→ **What you will do**:
Check every line of the entries for the string "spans" and return the ones that contain it.

→ **Data excerpts**:
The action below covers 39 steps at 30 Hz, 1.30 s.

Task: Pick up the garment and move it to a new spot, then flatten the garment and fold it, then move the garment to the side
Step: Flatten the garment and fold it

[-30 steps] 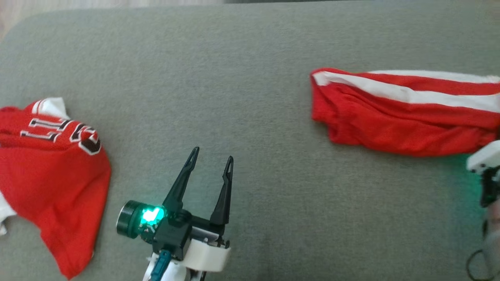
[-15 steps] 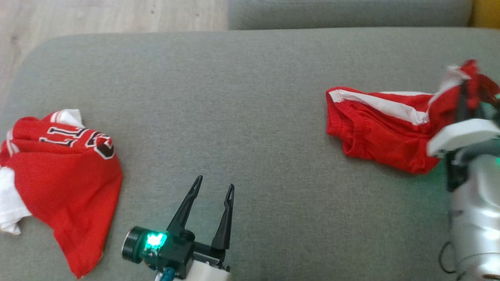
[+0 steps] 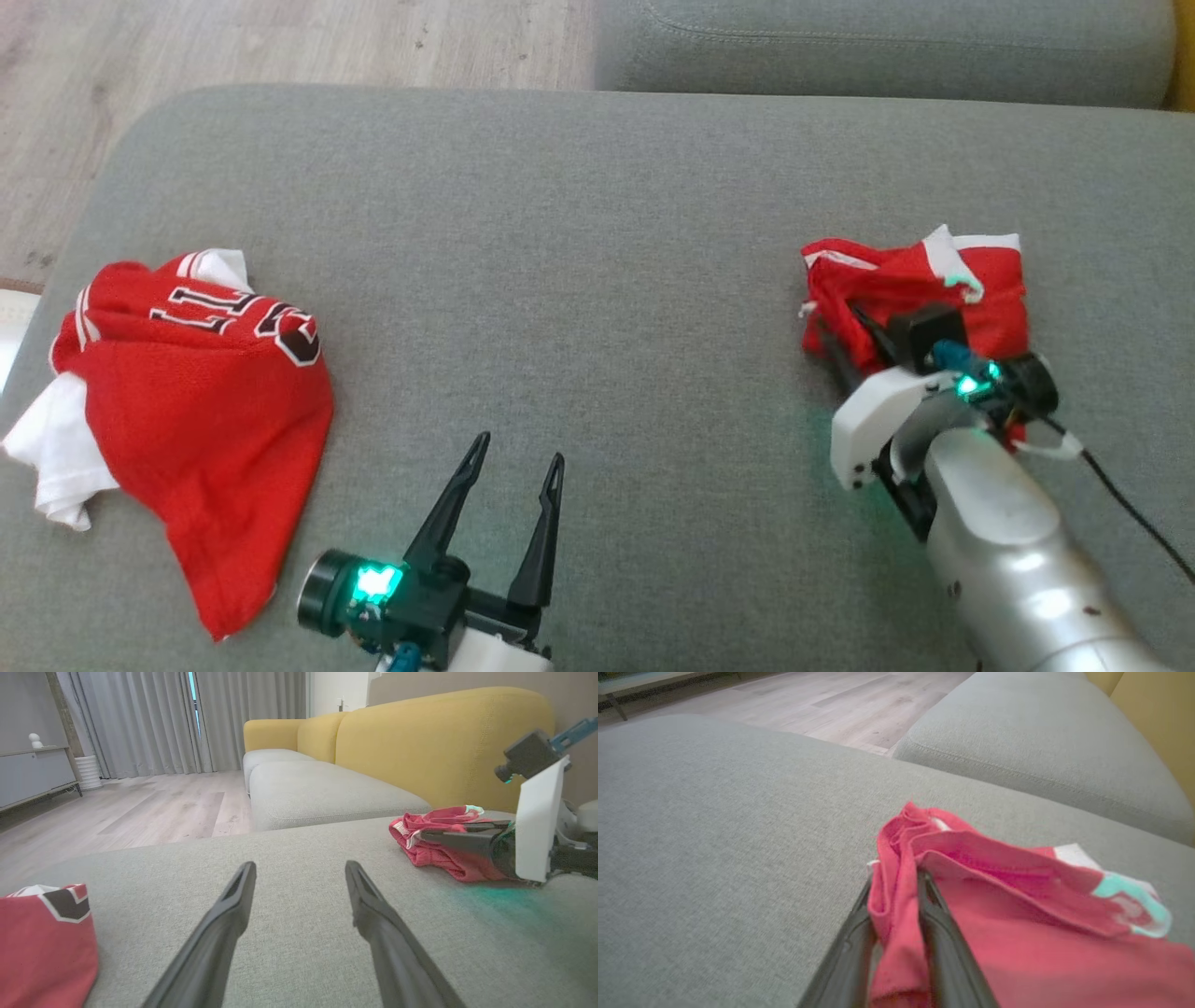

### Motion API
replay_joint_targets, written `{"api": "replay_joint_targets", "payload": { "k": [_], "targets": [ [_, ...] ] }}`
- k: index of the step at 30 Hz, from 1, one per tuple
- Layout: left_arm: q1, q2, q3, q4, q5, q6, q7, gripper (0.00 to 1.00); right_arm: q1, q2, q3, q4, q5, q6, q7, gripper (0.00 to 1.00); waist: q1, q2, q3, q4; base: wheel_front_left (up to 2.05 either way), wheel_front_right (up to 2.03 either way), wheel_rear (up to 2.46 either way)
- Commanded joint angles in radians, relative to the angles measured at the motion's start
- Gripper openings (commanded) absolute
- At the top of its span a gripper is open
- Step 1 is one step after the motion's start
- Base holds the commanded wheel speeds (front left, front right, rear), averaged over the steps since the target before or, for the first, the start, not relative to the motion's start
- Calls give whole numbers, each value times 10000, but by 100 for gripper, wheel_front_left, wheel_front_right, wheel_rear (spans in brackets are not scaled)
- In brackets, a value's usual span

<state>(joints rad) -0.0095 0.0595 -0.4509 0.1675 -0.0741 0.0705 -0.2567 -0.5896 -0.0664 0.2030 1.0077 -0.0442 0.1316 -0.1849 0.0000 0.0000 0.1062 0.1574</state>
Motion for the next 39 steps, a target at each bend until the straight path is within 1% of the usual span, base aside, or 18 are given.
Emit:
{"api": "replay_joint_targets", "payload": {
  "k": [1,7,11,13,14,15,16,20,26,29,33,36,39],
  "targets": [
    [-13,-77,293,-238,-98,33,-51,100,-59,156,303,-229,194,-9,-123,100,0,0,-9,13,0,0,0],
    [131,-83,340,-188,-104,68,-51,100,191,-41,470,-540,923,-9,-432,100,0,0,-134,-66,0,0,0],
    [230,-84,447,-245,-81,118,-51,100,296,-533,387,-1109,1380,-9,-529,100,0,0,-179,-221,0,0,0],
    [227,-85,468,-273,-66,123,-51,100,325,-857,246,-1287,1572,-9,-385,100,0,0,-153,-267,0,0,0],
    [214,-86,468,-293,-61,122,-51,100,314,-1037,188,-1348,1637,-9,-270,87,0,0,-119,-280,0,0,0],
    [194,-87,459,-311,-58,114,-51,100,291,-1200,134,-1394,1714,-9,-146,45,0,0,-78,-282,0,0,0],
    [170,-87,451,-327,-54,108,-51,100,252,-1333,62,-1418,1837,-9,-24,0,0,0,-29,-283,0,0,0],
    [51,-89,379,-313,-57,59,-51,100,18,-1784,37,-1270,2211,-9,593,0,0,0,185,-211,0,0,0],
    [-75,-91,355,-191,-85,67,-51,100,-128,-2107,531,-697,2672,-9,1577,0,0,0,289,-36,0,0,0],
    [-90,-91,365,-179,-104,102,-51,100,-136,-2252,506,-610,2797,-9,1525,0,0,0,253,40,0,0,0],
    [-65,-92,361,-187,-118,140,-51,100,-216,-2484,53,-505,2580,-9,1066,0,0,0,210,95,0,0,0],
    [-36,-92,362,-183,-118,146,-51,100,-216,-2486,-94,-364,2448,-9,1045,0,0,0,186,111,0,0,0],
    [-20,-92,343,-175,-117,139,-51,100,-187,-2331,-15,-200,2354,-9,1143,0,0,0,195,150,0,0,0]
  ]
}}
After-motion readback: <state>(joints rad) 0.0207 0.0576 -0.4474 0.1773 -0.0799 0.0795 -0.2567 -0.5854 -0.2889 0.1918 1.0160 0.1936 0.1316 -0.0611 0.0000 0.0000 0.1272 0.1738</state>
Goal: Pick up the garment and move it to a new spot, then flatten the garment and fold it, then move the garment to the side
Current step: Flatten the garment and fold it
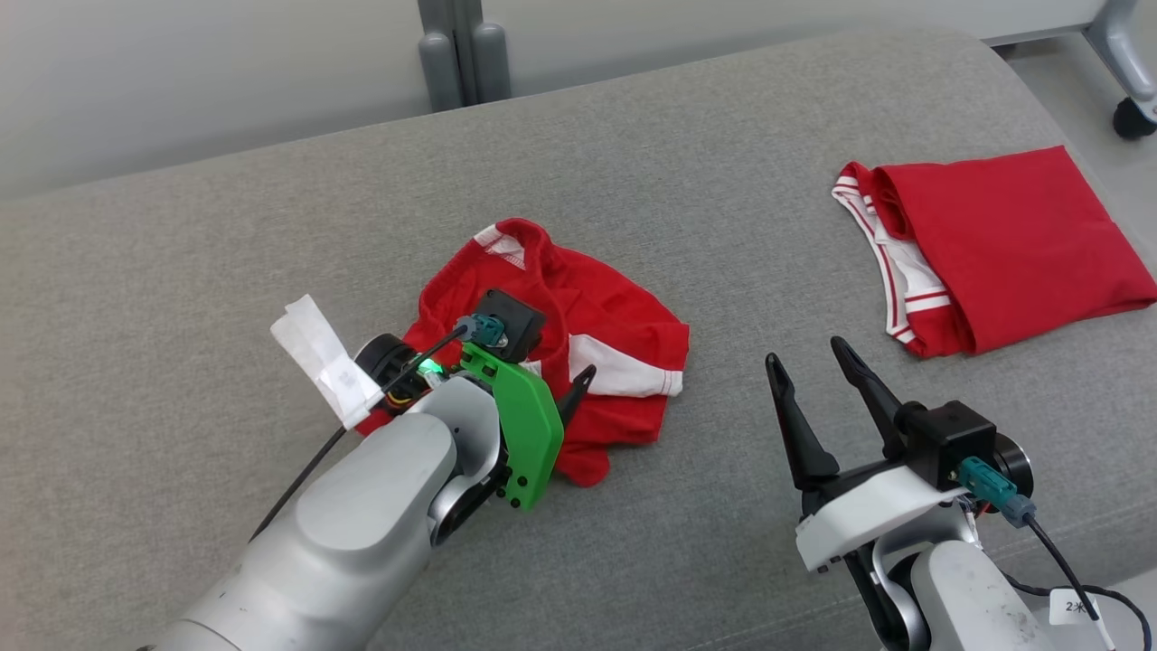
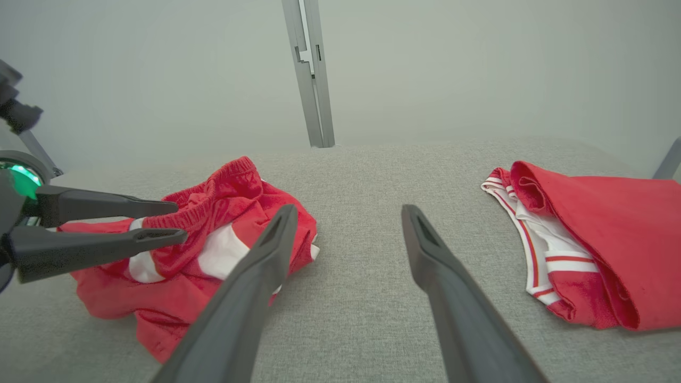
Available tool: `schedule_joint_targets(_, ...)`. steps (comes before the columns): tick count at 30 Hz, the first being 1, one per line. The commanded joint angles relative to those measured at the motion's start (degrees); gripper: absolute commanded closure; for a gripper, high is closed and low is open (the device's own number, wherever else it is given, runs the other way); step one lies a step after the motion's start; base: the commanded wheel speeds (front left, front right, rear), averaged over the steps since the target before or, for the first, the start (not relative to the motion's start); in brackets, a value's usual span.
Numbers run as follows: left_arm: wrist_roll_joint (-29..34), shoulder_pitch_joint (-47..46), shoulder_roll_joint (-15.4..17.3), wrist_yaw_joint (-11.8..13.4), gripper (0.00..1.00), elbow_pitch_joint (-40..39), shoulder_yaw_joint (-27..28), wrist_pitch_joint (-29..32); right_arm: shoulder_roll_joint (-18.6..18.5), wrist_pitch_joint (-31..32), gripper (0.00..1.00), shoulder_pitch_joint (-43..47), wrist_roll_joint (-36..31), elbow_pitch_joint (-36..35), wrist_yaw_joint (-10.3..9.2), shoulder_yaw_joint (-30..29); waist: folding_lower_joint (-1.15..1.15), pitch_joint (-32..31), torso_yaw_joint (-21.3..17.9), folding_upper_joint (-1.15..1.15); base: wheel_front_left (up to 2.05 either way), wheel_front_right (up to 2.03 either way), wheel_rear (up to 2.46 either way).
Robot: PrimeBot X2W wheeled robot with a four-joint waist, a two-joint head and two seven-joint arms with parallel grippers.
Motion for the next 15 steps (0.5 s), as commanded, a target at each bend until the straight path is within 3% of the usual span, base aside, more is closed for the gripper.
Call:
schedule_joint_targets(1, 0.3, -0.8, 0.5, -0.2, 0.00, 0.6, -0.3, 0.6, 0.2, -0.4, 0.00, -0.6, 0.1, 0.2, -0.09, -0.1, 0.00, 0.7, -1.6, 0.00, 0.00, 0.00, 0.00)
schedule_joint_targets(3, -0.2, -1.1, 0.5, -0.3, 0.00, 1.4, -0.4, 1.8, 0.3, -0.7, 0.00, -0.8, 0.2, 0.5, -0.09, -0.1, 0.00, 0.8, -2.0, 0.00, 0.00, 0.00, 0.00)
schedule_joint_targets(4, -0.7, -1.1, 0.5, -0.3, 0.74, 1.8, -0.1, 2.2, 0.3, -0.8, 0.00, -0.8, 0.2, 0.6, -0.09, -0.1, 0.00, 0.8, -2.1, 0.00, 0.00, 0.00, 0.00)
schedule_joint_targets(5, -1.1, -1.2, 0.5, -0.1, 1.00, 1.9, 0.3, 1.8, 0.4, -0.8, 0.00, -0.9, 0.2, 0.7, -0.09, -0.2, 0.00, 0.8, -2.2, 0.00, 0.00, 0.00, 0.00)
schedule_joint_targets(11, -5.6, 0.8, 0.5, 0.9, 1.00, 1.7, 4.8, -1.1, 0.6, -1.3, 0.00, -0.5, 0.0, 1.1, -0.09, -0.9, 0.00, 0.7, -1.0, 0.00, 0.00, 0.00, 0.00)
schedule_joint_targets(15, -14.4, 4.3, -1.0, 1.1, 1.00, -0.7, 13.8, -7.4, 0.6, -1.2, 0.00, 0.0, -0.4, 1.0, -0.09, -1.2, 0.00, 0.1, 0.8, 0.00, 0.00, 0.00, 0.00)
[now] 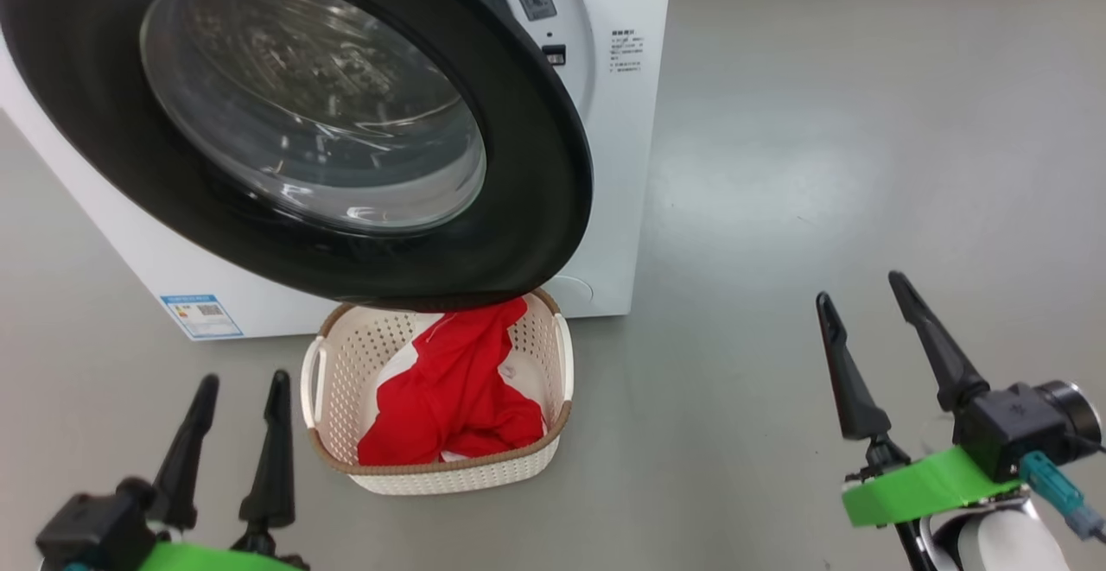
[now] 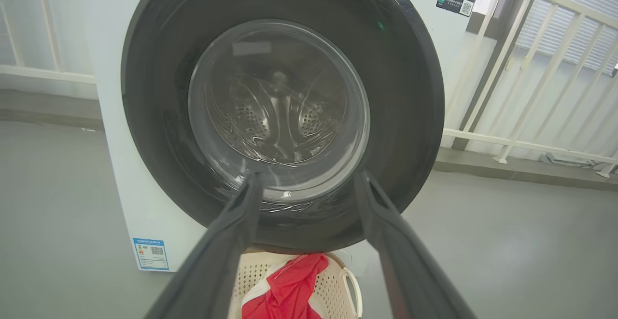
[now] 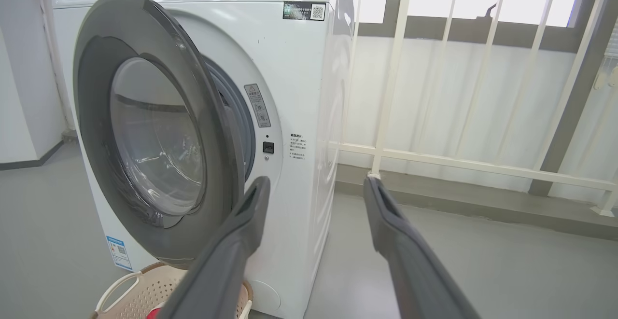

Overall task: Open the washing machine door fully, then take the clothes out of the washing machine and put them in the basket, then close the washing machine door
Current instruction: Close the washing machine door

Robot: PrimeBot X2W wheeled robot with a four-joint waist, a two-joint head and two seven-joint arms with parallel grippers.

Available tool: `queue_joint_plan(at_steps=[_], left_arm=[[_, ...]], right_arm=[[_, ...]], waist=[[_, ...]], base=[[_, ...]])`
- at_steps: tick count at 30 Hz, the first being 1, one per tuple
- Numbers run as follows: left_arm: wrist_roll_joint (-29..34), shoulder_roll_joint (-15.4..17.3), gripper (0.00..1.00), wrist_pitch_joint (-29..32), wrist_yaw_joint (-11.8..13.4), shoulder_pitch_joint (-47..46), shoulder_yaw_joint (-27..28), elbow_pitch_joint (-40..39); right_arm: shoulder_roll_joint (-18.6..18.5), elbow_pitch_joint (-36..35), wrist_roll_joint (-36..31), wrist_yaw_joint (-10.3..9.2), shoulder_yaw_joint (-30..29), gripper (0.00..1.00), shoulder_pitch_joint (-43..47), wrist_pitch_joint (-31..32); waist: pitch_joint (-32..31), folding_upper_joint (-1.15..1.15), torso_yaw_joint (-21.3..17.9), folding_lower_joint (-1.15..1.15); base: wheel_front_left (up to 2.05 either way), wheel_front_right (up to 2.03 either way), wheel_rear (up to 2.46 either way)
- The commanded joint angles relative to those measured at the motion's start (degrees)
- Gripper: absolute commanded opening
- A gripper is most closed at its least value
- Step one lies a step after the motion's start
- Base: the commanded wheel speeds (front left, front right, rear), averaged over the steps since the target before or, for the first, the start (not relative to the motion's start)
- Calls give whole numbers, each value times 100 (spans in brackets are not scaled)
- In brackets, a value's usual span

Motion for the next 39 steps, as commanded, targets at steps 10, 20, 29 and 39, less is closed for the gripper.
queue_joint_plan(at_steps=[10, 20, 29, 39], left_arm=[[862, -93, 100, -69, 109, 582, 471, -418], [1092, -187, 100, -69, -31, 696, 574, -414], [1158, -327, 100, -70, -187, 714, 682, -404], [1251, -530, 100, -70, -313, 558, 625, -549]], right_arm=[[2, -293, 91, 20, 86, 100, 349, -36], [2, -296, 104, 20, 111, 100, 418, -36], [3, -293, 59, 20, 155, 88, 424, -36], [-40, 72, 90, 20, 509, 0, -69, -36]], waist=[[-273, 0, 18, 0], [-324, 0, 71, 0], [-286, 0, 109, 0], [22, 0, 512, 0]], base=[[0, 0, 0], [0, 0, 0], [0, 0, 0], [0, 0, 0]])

→ **Response box**:
- Calls give whole numbers, each value times 10000, but by 100 for gripper, wheel_front_left, wheel_front_right, wheel_rear (spans in brackets are not scaled)
- Calls give whole numbers, each value times 100 (spans in brackets are not scaled)

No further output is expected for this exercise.